09 ноября 2024
Ржавчина
Несколько слов о затерянном в колымских дебрях поселке Дебин, что в 500 с лишним километрах от печально-славного града Магадана. Все населенные пункты связала 1000-километровая колымская трасса с ее бесконечными ответвлениями, ведущими к золотоносным и урановым приискам, другим промышленным предприятиям. На месте Дебина в 1937 г. через полноводную и коварную реку Колыму начали возводить могучий по тем временам мост. Образовался поселочек Перевальный, который затем переименовали в Дебин. По-якутски «дьэбин» означает цвет ржавчины. Осенью сопки покрываются роскошным медно-красным ковром, отсюда и название. Эти суровые места отличаются необыкновенной красотой, разнотравьем, обилием ягод. Отсюда и Ягоднинский район, куда входит Дебин, получил такое «сладкозвучное» название.
Некогда население района составляло более 50 тыс. человек (1985 г.), сейчас - в 5 раз меньше. Из 54 поселков золотодобытчиков остались единицы, в их числе и Дебин. Здесь два учреждения -ДРСУ (обслуживает трассу) и туберкулезная больница. Мне кажется, первым знаком затухания некогда крупного населенного пункта явился перевод в 1969 г. из Дебина в Магадан медицинского училища, располагавшегося в трехэтажном здании местной больницы «Левый берег». Вот такая крупная больница некогда существовала здесь. Ну и сразу исчезла молодежь, держались только на добыче золота.

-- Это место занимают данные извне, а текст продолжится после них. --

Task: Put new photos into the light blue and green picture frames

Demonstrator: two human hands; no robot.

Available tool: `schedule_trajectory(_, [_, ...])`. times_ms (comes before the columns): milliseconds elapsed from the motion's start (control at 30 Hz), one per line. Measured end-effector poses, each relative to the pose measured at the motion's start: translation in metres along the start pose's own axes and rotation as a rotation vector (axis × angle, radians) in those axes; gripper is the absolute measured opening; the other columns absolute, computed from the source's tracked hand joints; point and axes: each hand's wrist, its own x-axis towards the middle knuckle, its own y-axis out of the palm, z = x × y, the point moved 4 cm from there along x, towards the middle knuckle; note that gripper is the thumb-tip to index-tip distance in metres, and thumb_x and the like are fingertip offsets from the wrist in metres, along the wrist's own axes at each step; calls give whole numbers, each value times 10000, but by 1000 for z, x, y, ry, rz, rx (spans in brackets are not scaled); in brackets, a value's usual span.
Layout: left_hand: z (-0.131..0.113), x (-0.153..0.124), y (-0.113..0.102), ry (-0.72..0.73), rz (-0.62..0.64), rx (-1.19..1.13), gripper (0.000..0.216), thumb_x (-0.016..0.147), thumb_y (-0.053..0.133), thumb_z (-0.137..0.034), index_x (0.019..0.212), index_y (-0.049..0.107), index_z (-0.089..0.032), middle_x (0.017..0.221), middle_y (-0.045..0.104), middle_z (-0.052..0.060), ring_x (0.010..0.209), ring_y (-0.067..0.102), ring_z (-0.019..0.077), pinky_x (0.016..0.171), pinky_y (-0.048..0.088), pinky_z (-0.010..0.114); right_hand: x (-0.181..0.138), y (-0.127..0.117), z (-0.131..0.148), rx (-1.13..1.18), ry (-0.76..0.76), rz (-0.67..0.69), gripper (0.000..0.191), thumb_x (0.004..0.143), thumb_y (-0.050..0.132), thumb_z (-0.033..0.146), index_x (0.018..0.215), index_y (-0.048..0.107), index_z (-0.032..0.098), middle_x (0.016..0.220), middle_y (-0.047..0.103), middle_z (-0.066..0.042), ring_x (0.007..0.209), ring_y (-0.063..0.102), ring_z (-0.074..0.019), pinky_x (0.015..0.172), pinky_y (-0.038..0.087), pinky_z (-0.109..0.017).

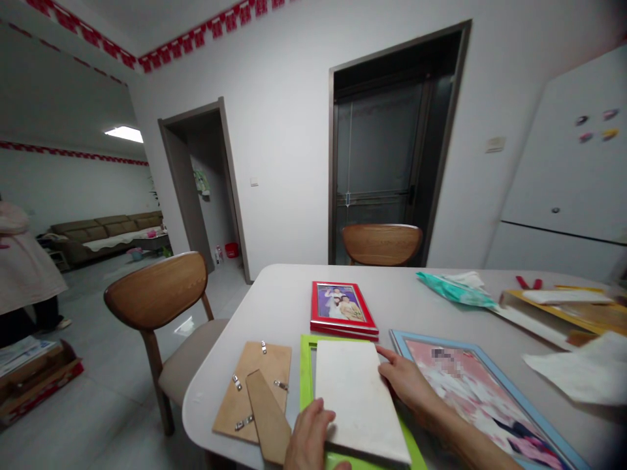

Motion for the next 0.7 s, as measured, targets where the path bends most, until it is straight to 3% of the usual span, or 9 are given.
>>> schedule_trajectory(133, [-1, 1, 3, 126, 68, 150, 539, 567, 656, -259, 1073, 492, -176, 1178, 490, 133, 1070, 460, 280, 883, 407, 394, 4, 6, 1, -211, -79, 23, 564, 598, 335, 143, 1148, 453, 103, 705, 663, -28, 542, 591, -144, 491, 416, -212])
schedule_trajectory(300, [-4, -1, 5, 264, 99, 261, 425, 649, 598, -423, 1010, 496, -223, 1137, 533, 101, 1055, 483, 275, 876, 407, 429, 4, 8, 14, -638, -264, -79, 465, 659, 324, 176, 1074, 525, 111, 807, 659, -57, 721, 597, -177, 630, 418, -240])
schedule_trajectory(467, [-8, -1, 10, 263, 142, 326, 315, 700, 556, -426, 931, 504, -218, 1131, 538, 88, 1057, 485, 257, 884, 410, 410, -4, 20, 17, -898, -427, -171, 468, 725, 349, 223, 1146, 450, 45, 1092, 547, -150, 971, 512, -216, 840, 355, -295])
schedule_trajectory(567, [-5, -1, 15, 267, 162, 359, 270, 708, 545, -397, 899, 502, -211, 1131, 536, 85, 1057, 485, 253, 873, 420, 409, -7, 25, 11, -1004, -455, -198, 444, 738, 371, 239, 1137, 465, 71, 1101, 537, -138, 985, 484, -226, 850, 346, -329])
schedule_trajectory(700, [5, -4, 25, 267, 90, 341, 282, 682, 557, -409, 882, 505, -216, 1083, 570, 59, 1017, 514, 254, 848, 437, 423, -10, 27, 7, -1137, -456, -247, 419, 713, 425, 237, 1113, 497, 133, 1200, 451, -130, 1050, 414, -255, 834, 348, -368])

Таков печальный исход практически всех колымских поселков.
Их называли доходягами
Но тема у нас иная... В здании бывшей лагерной больницы по сей день располагается Магаданский областной противотуберкулезный диспансер № 2. Пять лет назад его главный врач, хирург-фтизиатр Георгий Гончаров вместе с коллегами-единомышленниками создал здесь так называемую мемориальную Шаламовскую комнату-музей. Экспозиция размещена в бывшем подсобном помещении пищеблока, где когда-то находилось и жилье Варлама Шаламова. Здесь представлены архивные документы, предметы обихода заключенных в период пребывания в колымских лагерях, врачебные инструменты, которым пользовались лагерные медики.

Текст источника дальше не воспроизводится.